> [WHAT YOU ARE ASKED TO DO] Pull from the data below each line where the word "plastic" occurs, and copy it.
DATA PROVIDED below:
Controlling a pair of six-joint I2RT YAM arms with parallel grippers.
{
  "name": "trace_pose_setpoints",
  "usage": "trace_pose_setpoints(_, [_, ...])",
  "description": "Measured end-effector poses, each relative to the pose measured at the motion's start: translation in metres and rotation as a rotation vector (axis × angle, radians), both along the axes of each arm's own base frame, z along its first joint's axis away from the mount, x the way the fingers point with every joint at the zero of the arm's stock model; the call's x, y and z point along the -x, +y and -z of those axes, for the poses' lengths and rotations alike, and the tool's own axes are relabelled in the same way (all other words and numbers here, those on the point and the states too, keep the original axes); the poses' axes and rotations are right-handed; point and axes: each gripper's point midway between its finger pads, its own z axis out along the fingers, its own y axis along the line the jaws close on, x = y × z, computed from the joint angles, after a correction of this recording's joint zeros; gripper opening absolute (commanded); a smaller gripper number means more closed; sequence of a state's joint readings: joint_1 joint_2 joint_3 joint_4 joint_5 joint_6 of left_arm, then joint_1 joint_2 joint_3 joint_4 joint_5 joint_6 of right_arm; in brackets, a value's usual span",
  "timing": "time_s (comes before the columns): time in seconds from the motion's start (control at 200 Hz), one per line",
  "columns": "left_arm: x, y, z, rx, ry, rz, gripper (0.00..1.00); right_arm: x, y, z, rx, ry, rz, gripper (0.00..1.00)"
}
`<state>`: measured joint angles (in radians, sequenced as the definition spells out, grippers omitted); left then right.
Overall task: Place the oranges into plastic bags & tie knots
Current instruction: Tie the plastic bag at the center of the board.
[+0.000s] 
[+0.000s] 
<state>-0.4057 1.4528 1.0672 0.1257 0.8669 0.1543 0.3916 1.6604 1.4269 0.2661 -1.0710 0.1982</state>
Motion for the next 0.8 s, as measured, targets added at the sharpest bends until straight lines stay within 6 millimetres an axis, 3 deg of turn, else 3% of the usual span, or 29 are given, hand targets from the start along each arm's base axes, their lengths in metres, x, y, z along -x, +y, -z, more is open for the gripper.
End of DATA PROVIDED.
> [SOLUTION FOR THIS EXERCISE]
Overall task: Place the oranges into plastic bags & tie knots
Current instruction: Tie the plastic bag at the center of the board.

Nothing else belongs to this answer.